Art & Identity in New Orleans

HNRS 109 Spring '18

Syllabus

TEXTS:

Kate Chopin, The Awakening
Walker Percy, The Moviegoer
Rebecca Solnit & Rebecca Snedeker, Unfathomable City: A New Orleans Atlas
Natasha Trethewey, Bellocq’s Ophelia
Tennessee Williams, A Streetcar Named Desire
Additional Text chosen from list

Selected stories, articles, essays, and poems (to be shared via Google Drive)

COURSE REQUIREMENTS:

Attend class. Two unexcused absences will lead to a reduction in your final grade. Three or more unexcused absences will lead to failure. If you know that you’ll have to miss a class, let me know ahead of time and make arrangements for a classmate to pick up any material distributed in class and to inform you about any assignments.

Turn in assignments on time. Late work will be penalized one letter grade for every day (not every class) that it is late. All work will be submitted via Google Drive or on the class blog: http://hnrs109sp18.blog.sbc.edu. If you do not know how to use Google Drive, you should consult with the academic computing office. Documents should be named in this manner: YourName.exercise1.doc (or docx).

Complete required blog posts prior to class discussions of the assigned reading. In order to most effectively discuss your own observations and ideas on the assigned reading, you should plan to complete your reading in time to compose, revise, and proofread your blog posts prior to class discussions of these works. You are welcome — even encouraged — to go back and revise or expand your posts after our class discussions.

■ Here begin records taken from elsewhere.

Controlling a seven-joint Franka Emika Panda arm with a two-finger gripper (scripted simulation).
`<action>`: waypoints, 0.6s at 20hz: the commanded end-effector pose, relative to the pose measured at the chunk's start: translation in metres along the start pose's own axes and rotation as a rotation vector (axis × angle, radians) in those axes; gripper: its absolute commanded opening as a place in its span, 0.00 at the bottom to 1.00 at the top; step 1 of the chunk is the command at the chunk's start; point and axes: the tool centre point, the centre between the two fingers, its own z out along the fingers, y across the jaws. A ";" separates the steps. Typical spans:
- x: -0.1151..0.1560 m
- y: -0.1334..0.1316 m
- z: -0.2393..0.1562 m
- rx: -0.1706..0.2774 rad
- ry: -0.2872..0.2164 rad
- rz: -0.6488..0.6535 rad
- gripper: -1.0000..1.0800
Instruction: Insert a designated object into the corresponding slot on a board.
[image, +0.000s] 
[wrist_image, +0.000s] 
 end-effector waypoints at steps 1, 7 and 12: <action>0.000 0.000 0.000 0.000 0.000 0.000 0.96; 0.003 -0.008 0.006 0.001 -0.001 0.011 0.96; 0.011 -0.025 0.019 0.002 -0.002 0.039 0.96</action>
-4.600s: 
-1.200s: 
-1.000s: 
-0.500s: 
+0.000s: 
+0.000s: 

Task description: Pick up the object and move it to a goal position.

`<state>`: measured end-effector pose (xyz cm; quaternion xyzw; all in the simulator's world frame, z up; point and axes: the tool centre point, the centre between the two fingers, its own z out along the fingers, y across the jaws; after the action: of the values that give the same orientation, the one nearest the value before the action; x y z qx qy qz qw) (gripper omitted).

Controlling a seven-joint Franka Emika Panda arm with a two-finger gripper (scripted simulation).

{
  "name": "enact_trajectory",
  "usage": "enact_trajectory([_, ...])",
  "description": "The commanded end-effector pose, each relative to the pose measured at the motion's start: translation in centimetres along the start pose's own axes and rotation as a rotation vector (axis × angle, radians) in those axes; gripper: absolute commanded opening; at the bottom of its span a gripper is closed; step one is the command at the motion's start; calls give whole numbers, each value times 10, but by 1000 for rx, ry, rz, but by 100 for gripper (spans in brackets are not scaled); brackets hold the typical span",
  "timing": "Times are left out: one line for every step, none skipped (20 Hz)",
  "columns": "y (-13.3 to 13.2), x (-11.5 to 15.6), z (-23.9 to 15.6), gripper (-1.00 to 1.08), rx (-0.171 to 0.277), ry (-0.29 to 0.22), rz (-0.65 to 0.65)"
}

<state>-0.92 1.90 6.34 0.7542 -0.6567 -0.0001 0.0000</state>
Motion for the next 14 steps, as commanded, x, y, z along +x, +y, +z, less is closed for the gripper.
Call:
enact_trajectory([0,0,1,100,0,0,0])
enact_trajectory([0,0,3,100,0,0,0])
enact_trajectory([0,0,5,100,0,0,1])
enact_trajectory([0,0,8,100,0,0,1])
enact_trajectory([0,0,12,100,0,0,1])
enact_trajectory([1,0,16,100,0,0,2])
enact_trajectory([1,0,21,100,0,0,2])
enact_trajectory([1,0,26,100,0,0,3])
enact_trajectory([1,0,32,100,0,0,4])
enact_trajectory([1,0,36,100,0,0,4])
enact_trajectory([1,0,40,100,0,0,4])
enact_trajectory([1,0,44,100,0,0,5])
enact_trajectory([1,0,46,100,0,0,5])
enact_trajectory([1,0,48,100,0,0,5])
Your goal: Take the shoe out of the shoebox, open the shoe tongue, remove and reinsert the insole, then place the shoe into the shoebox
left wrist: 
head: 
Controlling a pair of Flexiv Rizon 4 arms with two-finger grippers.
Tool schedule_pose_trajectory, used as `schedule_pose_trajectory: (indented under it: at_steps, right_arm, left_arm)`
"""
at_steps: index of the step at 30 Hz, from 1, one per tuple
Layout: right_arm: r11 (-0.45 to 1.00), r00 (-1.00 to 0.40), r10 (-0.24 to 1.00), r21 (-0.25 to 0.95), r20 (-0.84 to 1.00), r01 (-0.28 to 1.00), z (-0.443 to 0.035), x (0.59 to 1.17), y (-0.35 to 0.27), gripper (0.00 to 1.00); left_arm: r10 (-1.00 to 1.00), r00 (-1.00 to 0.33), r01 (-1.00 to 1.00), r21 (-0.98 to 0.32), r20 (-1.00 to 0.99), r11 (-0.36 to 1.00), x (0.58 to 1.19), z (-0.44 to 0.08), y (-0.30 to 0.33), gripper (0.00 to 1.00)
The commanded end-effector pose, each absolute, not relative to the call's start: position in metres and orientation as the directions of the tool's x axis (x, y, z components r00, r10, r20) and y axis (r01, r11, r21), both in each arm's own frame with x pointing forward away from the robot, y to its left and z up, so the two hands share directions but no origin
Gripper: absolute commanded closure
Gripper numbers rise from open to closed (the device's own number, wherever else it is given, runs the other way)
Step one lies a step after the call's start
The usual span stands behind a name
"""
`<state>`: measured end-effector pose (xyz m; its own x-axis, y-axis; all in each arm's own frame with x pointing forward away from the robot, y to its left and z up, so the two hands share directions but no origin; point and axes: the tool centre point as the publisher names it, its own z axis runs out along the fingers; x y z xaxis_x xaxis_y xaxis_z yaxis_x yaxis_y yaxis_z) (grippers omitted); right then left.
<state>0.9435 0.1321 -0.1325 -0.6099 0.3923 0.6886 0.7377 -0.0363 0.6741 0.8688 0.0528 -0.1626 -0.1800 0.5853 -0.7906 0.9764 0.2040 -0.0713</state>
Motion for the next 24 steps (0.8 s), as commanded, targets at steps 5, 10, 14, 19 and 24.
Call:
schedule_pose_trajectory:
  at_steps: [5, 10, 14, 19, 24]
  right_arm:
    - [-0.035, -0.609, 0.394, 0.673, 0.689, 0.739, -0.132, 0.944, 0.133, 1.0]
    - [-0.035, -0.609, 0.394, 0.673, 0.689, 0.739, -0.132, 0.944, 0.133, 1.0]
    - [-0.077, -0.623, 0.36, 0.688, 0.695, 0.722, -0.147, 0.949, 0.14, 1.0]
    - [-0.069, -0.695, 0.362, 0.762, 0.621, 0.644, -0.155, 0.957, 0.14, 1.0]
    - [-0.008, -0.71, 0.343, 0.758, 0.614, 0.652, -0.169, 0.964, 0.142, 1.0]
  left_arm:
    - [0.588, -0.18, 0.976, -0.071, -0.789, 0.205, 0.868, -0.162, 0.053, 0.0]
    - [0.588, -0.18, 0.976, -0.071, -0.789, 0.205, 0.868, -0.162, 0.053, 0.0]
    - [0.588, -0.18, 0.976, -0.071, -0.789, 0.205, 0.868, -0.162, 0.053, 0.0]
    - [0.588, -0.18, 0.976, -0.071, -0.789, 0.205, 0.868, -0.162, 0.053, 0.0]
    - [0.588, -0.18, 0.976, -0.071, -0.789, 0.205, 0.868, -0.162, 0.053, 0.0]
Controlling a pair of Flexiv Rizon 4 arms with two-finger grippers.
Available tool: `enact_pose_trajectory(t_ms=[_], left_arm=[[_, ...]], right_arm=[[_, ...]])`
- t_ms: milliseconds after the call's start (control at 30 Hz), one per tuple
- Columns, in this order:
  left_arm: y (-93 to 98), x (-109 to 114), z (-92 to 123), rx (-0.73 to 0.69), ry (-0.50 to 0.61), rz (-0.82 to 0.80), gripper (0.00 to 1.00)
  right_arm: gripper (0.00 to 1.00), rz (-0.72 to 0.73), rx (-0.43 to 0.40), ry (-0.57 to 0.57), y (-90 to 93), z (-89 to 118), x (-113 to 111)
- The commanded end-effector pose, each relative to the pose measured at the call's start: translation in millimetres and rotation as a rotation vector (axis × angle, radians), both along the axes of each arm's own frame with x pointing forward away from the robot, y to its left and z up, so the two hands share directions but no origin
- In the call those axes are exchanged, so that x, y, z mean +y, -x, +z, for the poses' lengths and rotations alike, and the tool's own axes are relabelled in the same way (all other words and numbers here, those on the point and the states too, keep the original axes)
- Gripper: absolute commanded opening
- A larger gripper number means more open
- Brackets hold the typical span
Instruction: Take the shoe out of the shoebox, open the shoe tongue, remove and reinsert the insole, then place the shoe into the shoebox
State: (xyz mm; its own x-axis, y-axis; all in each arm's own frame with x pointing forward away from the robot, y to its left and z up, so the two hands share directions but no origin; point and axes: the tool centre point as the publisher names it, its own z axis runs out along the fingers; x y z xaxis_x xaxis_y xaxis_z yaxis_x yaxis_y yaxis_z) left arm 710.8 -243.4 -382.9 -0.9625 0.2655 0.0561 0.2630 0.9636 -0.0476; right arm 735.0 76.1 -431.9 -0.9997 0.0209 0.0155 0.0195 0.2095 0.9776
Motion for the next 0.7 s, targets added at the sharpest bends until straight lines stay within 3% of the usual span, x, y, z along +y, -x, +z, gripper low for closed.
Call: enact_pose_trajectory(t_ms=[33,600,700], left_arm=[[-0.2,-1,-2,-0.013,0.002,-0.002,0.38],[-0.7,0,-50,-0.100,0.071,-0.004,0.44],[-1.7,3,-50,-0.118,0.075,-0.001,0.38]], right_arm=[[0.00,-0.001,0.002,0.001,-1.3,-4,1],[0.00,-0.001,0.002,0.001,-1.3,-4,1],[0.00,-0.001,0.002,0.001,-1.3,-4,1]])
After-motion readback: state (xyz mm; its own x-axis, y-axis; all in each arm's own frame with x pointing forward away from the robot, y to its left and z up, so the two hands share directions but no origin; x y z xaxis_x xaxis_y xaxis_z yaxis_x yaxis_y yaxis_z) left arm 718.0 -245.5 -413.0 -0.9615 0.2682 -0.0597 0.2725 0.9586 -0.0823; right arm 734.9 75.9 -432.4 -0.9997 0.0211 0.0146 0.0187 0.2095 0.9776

Be prepared for class. You are expected to participate in the discussions in class in a thoughtful, responsible, and energetic manner. It is imperative that you come to class prepared. Read all assignments prior to class discussions. Our schedule will no doubt require adjustments as the semester moves forward, but assume we’ll get to whatever’s on the schedule unless I explicitly push back (or forward) an assignment.

Proofread your work. I expect all work to be free of mechanical errors. Assignments with persistent and egregious errors will be returned ungraded. If you are unsure about mechanics – when to properly use a semicolon, for example, or how to correctly punctuate dialogue – please consult one of the many guides or make an appointment at the Academic Resource Center.

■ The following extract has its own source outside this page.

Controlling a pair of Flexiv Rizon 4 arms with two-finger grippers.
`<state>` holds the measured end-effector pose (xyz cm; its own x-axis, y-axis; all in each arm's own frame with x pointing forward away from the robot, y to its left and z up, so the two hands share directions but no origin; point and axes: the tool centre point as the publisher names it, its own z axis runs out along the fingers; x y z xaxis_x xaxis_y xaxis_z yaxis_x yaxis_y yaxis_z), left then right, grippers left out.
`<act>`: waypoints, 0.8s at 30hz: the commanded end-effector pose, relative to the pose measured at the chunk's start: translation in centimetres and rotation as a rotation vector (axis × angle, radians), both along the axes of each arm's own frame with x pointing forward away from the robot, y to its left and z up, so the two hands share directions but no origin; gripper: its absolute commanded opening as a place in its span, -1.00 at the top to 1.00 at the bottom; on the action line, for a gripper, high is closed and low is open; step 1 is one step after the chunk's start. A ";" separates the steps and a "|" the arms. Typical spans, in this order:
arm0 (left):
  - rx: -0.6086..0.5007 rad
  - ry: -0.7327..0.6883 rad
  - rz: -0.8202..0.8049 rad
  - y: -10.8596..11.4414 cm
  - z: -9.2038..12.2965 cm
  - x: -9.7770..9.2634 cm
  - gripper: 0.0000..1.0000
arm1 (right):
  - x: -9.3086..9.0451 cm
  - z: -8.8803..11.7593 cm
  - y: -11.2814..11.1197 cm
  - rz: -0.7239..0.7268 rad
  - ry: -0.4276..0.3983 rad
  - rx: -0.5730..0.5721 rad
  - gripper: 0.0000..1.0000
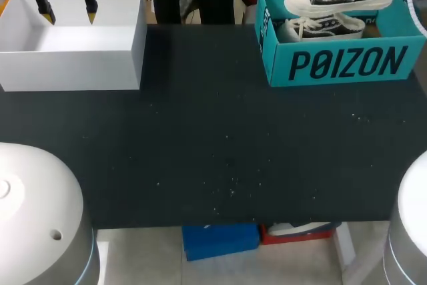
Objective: Take the shoe out of the shoebox, open the shoe tongue, remove and reinsert the insole, then place the shoe into the shoebox
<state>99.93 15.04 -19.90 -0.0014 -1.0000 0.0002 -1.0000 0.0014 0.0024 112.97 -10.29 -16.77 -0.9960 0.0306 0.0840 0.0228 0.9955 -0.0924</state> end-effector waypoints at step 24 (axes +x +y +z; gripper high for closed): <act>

Attend Writers Series events on campus. (Please plan ahead so that you can resolve conflicts that you might have with any required readings, lectures, or performances.)

 

ASSIGNMENTS & GRADES:

Blog posts 20%
Research and Presentations 40%
Final project 20%
Class participation 20%

 

COURSE OBJECTIVES:

At the heart of this class are the art and literature and culture of a particular place: the city of New Orleans. As with all art and literature and culture, though, an appreciation for its value begins with enthusiasm. You’re going to be asked again and again this semester to find your way toward material that spurs your enthusiasm. What do you want to know?

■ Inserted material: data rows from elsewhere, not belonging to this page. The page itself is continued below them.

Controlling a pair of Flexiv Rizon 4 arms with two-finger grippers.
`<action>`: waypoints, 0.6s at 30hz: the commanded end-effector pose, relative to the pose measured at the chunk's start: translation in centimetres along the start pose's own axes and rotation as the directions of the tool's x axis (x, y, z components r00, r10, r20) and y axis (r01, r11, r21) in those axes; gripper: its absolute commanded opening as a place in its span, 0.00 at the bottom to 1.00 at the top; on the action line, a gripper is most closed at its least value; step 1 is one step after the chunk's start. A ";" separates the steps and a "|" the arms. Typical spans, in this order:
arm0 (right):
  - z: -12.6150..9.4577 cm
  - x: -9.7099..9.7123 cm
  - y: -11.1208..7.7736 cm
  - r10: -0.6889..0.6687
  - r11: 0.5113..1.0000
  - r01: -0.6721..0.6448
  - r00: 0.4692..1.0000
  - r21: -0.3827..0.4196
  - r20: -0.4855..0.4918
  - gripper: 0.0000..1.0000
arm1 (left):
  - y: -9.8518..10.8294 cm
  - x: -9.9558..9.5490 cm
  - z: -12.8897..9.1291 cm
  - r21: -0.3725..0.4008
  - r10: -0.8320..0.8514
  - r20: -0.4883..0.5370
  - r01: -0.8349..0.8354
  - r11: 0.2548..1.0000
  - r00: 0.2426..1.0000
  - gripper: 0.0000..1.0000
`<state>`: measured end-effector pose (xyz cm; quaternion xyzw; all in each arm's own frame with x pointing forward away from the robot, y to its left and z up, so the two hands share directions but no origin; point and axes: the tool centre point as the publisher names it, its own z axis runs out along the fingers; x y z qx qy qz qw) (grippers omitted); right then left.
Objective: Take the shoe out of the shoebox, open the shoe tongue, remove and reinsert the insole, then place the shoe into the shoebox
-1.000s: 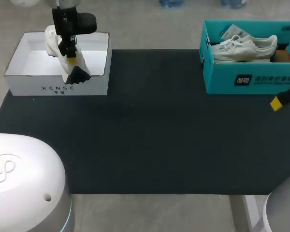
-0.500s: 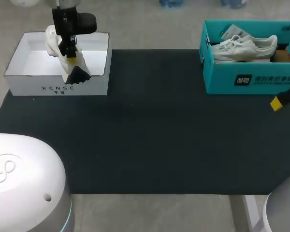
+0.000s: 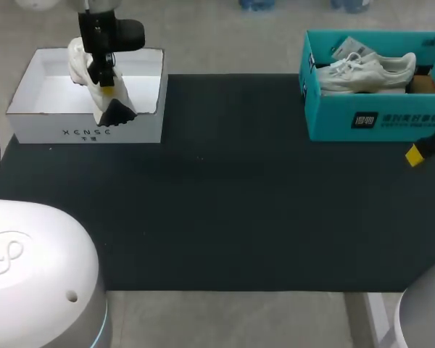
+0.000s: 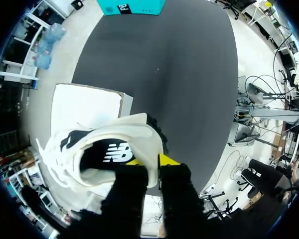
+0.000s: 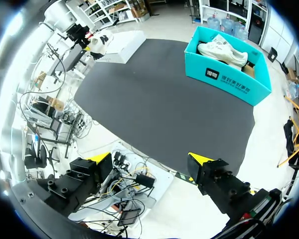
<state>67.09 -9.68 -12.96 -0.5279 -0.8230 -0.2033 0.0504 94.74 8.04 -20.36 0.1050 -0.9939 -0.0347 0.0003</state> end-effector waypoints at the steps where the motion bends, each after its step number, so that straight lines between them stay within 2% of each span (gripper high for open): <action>1: 0.1 -0.1 0.2 0.000 1.000 0.000 1.000 0.004 -0.001 1.00 | 1.6 -0.6 -0.4 0.011 0.086 0.006 -0.086 0.996 0.996 0.00; 5: 0.1 -0.1 0.2 0.000 1.000 0.000 1.000 0.004 -0.001 1.00 | 3.9 -2.5 -0.7 0.035 0.175 -0.005 -0.174 0.984 0.985 0.00; 7: 0.1 -0.1 0.2 0.000 1.000 0.000 1.000 0.004 -0.001 1.00 | 4.9 -3.4 -0.8 0.027 0.287 0.013 -0.287 0.957 0.958 0.00; 12: 0.1 -0.1 0.2 0.000 1.000 0.000 1.000 0.004 -0.001 1.00 | 7.3 -6.1 -1.6 0.021 0.404 0.059 -0.406 0.914 0.913 0.00; 14: 0.1 -0.1 0.2 0.000 1.000 0.000 1.000 0.004 -0.001 1.00 | 8.2 -7.0 -1.9 0.057 0.477 0.044 -0.479 0.876 0.878 0.00; 17: 0.1 -0.1 0.2 0.000 1.000 0.000 1.000 0.004 -0.001 1.00 | 9.4 -8.2 -1.9 0.043 0.598 0.055 -0.600 0.799 0.799 0.00; 18: 0.1 -0.1 0.2 0.000 1.000 0.000 1.000 0.004 -0.001 1.00 | 9.8 -8.3 -2.0 0.038 0.654 0.063 -0.657 0.753 0.753 0.00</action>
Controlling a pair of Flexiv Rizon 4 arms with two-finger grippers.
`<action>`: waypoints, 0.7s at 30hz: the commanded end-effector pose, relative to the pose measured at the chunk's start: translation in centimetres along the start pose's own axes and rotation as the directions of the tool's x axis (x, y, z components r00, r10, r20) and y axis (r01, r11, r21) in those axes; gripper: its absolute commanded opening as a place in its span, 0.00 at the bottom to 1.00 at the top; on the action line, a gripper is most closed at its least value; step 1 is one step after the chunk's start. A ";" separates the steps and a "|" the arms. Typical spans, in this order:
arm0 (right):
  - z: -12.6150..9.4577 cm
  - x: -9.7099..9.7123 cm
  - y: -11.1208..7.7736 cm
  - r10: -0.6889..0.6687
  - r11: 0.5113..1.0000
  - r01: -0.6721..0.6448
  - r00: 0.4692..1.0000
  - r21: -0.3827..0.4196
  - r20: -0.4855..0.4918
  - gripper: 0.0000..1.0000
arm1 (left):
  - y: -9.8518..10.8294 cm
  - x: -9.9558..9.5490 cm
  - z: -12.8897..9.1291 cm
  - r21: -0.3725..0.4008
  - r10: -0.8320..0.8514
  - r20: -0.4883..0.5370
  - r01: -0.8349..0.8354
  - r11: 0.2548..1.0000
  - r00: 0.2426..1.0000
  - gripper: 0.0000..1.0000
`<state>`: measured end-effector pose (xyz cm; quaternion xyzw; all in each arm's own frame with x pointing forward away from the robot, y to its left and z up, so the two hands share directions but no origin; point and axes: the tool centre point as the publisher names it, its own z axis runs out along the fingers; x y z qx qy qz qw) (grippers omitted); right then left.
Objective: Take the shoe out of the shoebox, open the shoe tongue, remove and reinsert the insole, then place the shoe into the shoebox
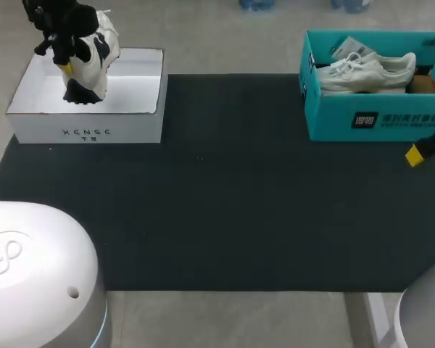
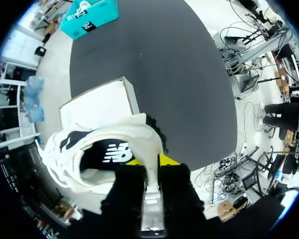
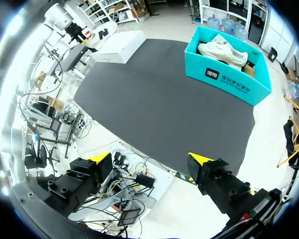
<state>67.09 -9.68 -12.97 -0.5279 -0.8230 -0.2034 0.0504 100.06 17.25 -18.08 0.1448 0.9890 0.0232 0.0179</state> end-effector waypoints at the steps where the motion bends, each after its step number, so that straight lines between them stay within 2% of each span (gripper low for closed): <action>1: 0.0 -0.1 0.2 0.000 1.000 0.000 1.000 0.005 0.000 1.00 | 2.4 0.0 -0.5 0.059 0.261 0.011 -0.262 0.963 0.965 0.00; 6: 0.0 -0.1 0.2 0.000 1.000 0.000 1.000 0.005 0.000 1.00 | 3.8 1.1 -1.1 -0.045 0.470 0.086 -0.468 0.883 0.878 0.00; 8: 0.0 -0.1 0.2 0.000 1.000 0.000 1.000 0.005 0.000 1.00 | 4.8 1.0 -1.2 -0.059 0.540 0.097 -0.537 0.841 0.836 0.00; 11: 0.0 -0.1 0.2 0.000 1.000 0.000 1.000 0.005 0.000 1.00 | 6.5 0.8 -1.2 -0.073 0.668 0.127 -0.665 0.743 0.733 0.00; 14: 0.0 -0.1 0.2 0.000 1.000 0.000 1.000 0.005 0.000 1.00 | 9.1 0.4 -1.1 -0.104 0.807 0.099 -0.800 0.591 0.583 0.00; 15: 0.0 -0.1 0.2 0.000 1.000 0.000 1.000 0.005 0.000 1.00 | 9.5 0.1 -1.2 -0.116 0.805 0.098 -0.797 0.593 0.585 0.00; 21: 0.0 -0.1 0.2 0.000 1.000 0.000 1.000 0.005 0.000 1.00 | 9.5 0.1 -1.2 -0.116 0.805 0.098 -0.797 0.593 0.585 0.00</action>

We’ll be reading essays, stories, novels, poems, and plays this semester. By learning to identify what makes these particular texts interesting, entertaining, informative, or compelling, you will begin to understand the relation between literary texts and life itself — i.e., how the formal qualities of a particular literary genre may be used by the writer to explore the various subtleties, difficulties, moral dilemmas, and triumphs that are a part of being human.

By conducting research, organizing your thoughts, and presenting your ideas to your classmates in informal discussions and formal presentations, you should come to see that literature is comprised of many components, each of which is part of a complex, integrated whole, each of which is available for discussion, analysis, and debate.